Orthopedic insoles supinators
Why do you need orthopedic insoles with a supinator?
To prevent or correct foot deformities, as well as to alleviate the condition with diagnosed but not cured incorrect foot placement (longitudinal, transverse or combined flatfoot, flatvalgus placement), orthopedists recommend wearing orthopedic insoles with supinators. Such insoles are inserted into shoes, and wearing them is part of a comprehensive impact on existing deformities.
It is these insoles with a supinator, preventive or corrective, that you can buy in this section of the online store. The size charts of the models presented in this section cover sizes from 21 to 44 in total.
How do orthopedic insoles work?
The most common type of this category is insoles with a longitudinal-transverse insoles that act on the longitudinal and transverse arches of the foot.
The insoles support the corresponding parts of the foot in an anatomically natural position, correctly and evenly distributing the load. Thus, orthopedic insole is involved in the complex treatment of foot placement.
If the deformation can no longer be corrected, and the consequences have already had an effect - they are felt in the form of persistent fatigue, rapid fatigue while walking - then insoles with a supinator will reduce foot pain and allow you to stay on your feet for a longer time.
What are orthopedic insoles made of?
Orthopedic insoles with a supinator can be made of various materials:
- natural high-quality leather;
- cork oak bark (you probably know this material by the name "cork");
- EVA - composite polymer material;
- Medifoam (highly elastic foam, or foamed polyurethane foam is a hypoallergenic synthetic material characterized by elasticity).
The materials can be combined, for example, the body of the insole is made of leather or cork, and the arch support itself is made of PVC, or latex, etc.
Insole arch supports also vary in size. This does not mean the size of theorthopedic shoes, but the length of the insole itself in accordance with the length of the foot. That is, there are models that are in complete contact with the entire foot, as well as half-insole models that only cover part of the foot. The former are ideal for closed shoes. Half-insoles are great for open shoes - sandals, sandals, in fact, for those elegant models where extra details will be noticeable and not very aesthetic.

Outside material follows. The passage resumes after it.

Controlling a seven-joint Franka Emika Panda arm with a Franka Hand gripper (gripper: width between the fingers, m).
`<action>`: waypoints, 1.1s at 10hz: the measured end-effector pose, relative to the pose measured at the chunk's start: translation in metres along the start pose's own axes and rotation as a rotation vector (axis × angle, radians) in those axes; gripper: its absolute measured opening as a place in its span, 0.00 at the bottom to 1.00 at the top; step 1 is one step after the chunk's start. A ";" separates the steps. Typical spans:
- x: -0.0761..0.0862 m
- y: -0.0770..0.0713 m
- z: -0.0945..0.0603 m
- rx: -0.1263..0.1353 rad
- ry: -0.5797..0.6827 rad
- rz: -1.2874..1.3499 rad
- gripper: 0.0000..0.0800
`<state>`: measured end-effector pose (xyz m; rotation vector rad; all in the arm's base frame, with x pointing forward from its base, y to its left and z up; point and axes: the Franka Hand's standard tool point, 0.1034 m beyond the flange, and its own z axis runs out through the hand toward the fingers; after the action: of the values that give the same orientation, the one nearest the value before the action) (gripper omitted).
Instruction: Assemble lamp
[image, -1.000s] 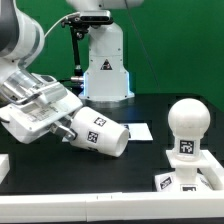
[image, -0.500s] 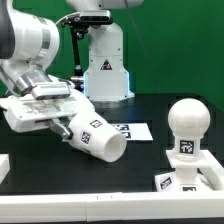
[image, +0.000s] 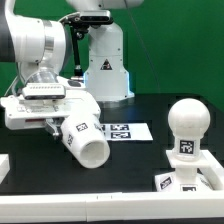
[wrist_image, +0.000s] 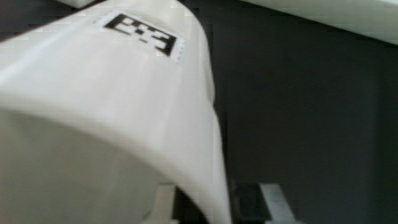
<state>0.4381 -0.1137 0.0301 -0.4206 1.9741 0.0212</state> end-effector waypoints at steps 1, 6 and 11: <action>-0.002 0.003 -0.002 0.032 -0.007 0.007 0.05; -0.001 0.002 -0.002 0.020 -0.006 -0.004 0.54; 0.000 0.001 -0.002 0.020 -0.006 -0.005 0.87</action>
Offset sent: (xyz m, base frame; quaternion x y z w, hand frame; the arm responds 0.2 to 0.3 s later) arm 0.0000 0.0000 0.0000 0.0000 0.0000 0.0000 1.0000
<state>0.4357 -0.1127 0.0312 -0.4120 1.9662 -0.0007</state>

Who should wear insoles with arch supports?
If you want to prevent the occurrence of many serious diseases of the joints, spine, which, as we know, begin with the same flat feet, as many think, banal and not so dangerous, wear insoles with an arch support, providing the correct support for the muscles and ligaments of the foot.
If you have discovered that the incorrect positioning of the feet is already present and needs correction, then with the right approach, affecting the deformation in a complex, it can be corrected (most often in childhood). Here, orthopedic insoles will also play an important role.

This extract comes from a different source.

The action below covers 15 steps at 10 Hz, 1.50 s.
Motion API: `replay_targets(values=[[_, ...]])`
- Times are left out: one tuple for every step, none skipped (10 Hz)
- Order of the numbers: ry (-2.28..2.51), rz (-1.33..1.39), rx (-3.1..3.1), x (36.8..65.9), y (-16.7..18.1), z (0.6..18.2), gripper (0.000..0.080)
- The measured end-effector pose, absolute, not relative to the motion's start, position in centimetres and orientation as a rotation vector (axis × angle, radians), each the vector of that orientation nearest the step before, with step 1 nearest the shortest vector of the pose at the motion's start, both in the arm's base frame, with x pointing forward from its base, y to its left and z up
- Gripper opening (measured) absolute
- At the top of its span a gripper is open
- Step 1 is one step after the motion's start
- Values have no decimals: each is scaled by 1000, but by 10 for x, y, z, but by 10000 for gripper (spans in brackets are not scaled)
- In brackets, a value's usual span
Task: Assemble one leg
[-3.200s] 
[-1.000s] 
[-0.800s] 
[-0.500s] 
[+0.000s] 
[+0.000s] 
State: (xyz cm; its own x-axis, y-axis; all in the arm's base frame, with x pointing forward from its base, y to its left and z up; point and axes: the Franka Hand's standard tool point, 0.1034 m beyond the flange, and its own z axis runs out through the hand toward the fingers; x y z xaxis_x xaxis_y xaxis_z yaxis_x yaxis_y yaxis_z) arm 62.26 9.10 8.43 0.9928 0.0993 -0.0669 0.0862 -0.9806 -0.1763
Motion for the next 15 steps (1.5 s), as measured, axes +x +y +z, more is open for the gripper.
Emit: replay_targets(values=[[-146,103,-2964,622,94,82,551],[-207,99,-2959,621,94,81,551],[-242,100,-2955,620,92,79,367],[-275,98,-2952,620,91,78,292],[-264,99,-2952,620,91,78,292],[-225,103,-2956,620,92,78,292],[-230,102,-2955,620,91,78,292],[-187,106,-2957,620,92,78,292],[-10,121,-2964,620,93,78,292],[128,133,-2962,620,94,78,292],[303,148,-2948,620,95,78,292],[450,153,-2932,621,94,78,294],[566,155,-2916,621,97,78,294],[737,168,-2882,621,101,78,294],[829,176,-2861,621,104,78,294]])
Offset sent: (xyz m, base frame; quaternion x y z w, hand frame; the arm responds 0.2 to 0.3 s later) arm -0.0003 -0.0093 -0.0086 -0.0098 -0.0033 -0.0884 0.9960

If the deformation was not corrected at the time, and its occurrence was aggravated by indifferent ignoring, then the consequences in the form of constant fatigue, painful sensations in the legs and back are probably already present. Orthopedic insoles for adults will help alleviate the condition caused by combined flatfoot. Yes, flat feet can no longer be corrected, but with orthopedic insoles your feet will at least not get tired so quickly, and you will experience less discomfort and pain.

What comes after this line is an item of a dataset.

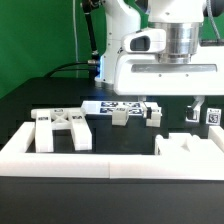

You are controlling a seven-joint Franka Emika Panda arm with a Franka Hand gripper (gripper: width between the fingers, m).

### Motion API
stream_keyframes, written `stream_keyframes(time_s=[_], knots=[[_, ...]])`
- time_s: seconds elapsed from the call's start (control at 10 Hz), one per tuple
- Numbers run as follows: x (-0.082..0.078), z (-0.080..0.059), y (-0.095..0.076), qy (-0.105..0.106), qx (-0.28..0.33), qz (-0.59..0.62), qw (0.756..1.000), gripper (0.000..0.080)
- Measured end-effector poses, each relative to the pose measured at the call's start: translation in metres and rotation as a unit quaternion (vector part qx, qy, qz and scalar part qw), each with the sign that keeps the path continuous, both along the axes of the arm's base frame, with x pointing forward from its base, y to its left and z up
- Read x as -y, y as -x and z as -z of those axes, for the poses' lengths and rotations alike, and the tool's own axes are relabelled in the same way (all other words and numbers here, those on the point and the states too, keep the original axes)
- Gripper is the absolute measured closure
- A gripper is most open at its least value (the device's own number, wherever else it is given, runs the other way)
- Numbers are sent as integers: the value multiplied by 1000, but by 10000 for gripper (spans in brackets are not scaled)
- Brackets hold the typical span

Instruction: Assemble chair

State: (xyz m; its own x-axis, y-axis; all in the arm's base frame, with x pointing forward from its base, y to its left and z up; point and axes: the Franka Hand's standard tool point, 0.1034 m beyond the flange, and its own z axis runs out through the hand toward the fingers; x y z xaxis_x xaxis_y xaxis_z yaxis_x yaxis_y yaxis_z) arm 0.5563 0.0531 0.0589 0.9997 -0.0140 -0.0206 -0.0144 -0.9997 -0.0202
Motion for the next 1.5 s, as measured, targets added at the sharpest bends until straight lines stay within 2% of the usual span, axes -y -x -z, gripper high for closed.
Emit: stream_keyframes(time_s=[0.1, 0.4, 0.5, 1.0, 1.3, 1.5], knots=[[0, 0, 1, 0, -1, 0, 1000, 151], [10, 1, 45, 1, -21, 28, 999, 151], [15, 0, 52, 1, -24, 30, 999, 151], [17, 3, 57, 1, -28, 31, 999, 151], [19, 17, 96, -2, -51, 50, 997, 151], [19, 19, 99, -2, -65, 49, 997, 151]])
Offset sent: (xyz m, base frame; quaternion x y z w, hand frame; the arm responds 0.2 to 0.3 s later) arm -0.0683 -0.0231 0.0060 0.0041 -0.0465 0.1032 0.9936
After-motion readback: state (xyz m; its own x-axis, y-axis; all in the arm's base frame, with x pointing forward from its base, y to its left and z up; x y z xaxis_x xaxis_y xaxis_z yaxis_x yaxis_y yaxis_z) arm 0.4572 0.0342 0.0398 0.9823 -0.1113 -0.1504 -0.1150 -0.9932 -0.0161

Wearing orthopedic insoles also alleviates the condition with diagnosed varicose veins.
How to properly wear orthopedic insoles with a supinator?
Considering the degree of foot deformation or concomitant diseases, choose the type of insoles that is suitable for a specific condition. If you cannot figure out which model is right for your case, consult a specialist. Store consultants will also help you make a choice.
The insoles are designed to be worn in everyday shoe models.
The insoles should be placed inside the shoe, positioning them in such a way as to ensure fixation of the orthopedic insert. The insole should not "move" or "walk" inside the shoe, and the insoles should be positioned exactly in accordance with certain sections of the foot, providing support for its longitudinal and transverse arches.
Follow the instructions for caring for the orthopedic insert.
Please note that wearing insoles is contraindicated in the presence of open wounds or inflammatory processes on the skin of the feet. Be especially careful with diabetic foot syndrome (in this case, wearing special insoles recommended specifically for this problem is indicated).